Выбрать главу

При строе, который создан для счастья бумажки, счастлива только бумажка и те, кто существуют при ней. Служат ей, трудятся ради ее, бумажкина, благополучия. Тех же, которые существуют ей попреки, можно совсем не считать или почитать мертвыми. И уничтожать их — для приведения в соответствие жизни с бумажкой.

Так что же, дяденька, кто у нас император? Павел или этот, при котором жил автор повести? И о ком это написал Юрий Тынянов в повести «Подпоручик Киже»: «И когда великий гнев становился великим страхом, начинала работать канцелярия криминальных дел…»?

Платонову было несмешно. При его жизни тоже работала канцелярия криминальных дел, превращая Россию крестьянскую в Россию бюрократическую, которая сеет бумажки и собирает бумажный урожай, добавляя всеобщего счастья и процветания — на бумаге.

Россия была на пути от самодержавия к единовластию. Она как раз прошла половину пути.
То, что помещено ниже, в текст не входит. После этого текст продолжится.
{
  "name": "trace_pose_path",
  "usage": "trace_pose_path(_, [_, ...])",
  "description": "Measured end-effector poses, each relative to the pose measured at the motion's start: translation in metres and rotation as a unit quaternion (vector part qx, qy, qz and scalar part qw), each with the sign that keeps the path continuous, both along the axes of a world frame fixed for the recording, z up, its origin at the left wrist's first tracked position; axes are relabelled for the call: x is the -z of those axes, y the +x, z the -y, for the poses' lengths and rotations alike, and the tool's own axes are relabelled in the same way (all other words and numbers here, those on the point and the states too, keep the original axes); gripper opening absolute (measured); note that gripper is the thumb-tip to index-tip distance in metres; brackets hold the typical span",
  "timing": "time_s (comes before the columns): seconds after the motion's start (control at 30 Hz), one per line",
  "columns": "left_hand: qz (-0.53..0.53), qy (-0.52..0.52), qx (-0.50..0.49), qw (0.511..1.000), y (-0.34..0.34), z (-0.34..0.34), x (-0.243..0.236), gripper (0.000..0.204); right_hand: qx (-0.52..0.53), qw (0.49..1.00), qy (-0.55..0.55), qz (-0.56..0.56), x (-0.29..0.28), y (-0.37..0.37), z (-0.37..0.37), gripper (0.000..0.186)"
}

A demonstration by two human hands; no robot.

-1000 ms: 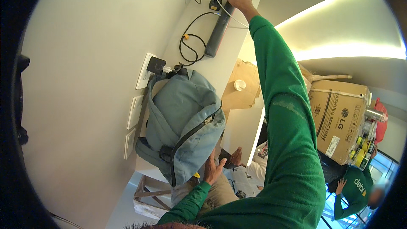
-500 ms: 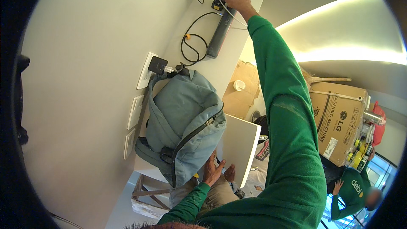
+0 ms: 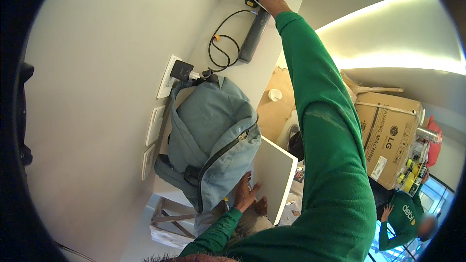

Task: The person uses a cordless drill to attach cabinet doors to wall-mounted cabinets in a bathroom. They repeatedly open and close the doors to check alignment and secure the hinges. The person also handles a white cabinet door and a metal hinge.

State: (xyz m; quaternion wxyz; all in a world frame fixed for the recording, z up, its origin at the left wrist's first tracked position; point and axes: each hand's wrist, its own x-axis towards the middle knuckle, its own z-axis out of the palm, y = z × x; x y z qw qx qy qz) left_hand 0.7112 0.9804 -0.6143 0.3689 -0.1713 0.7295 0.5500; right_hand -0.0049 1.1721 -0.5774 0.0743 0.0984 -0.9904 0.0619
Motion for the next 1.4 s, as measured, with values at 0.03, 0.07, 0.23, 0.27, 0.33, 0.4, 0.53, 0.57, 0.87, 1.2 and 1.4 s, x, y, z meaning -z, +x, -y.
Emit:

Это был 1927 год. Год рождения «Подпоручика Киже» — повести, в которой каждый приказ чудесным образом преображал жизнь, даже если его и не исполняли. И год рождения платоновского «Города Градова», в котором мыслят неграмотность и темнота, «безропотно и единогласно принимая резолюции по мировым вопросам».

Героев в городе нет. «…Их перевела точная законность и надлежащие мероприятия».

Разве это смешно? Смеяться над «Городом Градовом» можно лишь тогда, когда живешь в другом городе, а еще лучше — в другом времени. А в городе Градове вы не смеетесь, вы все делаете всерьез. Всерьез мечтаете о покорении природы, которая, по вашему мнению, худший враг порядка и гармонии, и прикидываете, какие бы карательные меры к ней применить. Драть растения за недород? Нет, не просто пороть, а как-нибудь похитрей, химическим способом.

Это от вековой темноты все наши надежды на химический способ. Со стороны, возможно, смешно, а внутри смеяться не хочется. Хотя никто вам смеяться не запретит, вы сможете петь и смеяться, как дети, среди упорной борьбы и труда. Как дети — но непременно среди упорной борьбы и труда.

Есть категория людей, которых Салтыков-Щедрин называл государственными младенцами. Государственный младенец, по его определению, «не живет и не действует в реальном значении этих слов, а все около чего-то вертится… около чего-то такого, что с ним, государственным младенцем, не имеет ничего общего». Щедринский государственный младенец «даже в преклонных летах не может вырасти в меру человека», а у Платонова он вырос в «государственного жителя» (рассказ «Государственный житель»).

Если вы государственный житель, у вас на первом месте будут государственные дела, а свои собственные будут на последнем месте («надо населению сказать, чтоб оно тише существовало, а то государство лопнет от его потребностей»). И радуетесь вы исключительно государственным делам: и тому, что платформы с грузом прибыли на вокзал, и тому, что они дальше отправились по назначению. Вы радуетесь, глядя, что девочка тянет козла на веревке, и при этом мыслите по-государственному: «Пускай и козел будет… Его можно числить младшим бычком».

Радость ваша основана на твердой вере, что в государстве «справедливость происходит автоматически». Но если государство зазевается, вы и сами сумеете справедливость произвести, — к примеру, насмерть будете давить червяка: «Пусть он теперь живет в вечности, а не в истории человечества, здесь и так тесно». Это обозначение природы как истории человечества вполне соответствует градовскому намерению карать ее за недород.

Так постепенно государственные младенцы выросли в государственных жителей и принялись наводить на земле порядок. Например, для государства большое неудобство, что люди все такие разные. Их, людей, много, а государство одно. Поэтому лучше, когда не государство равняется на людей, а, наоборот, люди равняются на государство, постепенно привыкая «к однообразному пониманию обычных вещей». И тогда они смогут спокойно радоваться всему, что будет происходить о государстве. И химизации, и коллективизации, и всем процессам, происходящим в стране, — от чисто производственных до более чем судебных. И затоплению суши радоваться, и осушению рек, и всем победам над поражениями, равно как и поражениям над победами — радоваться всему, что происходит в государстве.

И ничего, что они, как платоновский государственный житель, будут всю жизнь завтракать остатками ужина и ужинать остатками завтрака, — это нисколько но омрачит их радость, потому что они верят, младенчески верят, что «деловая официальная бумага» в конце концов проест и проконтролирует «людей настолько, что, будучи по существу порочными, они станут нравственными».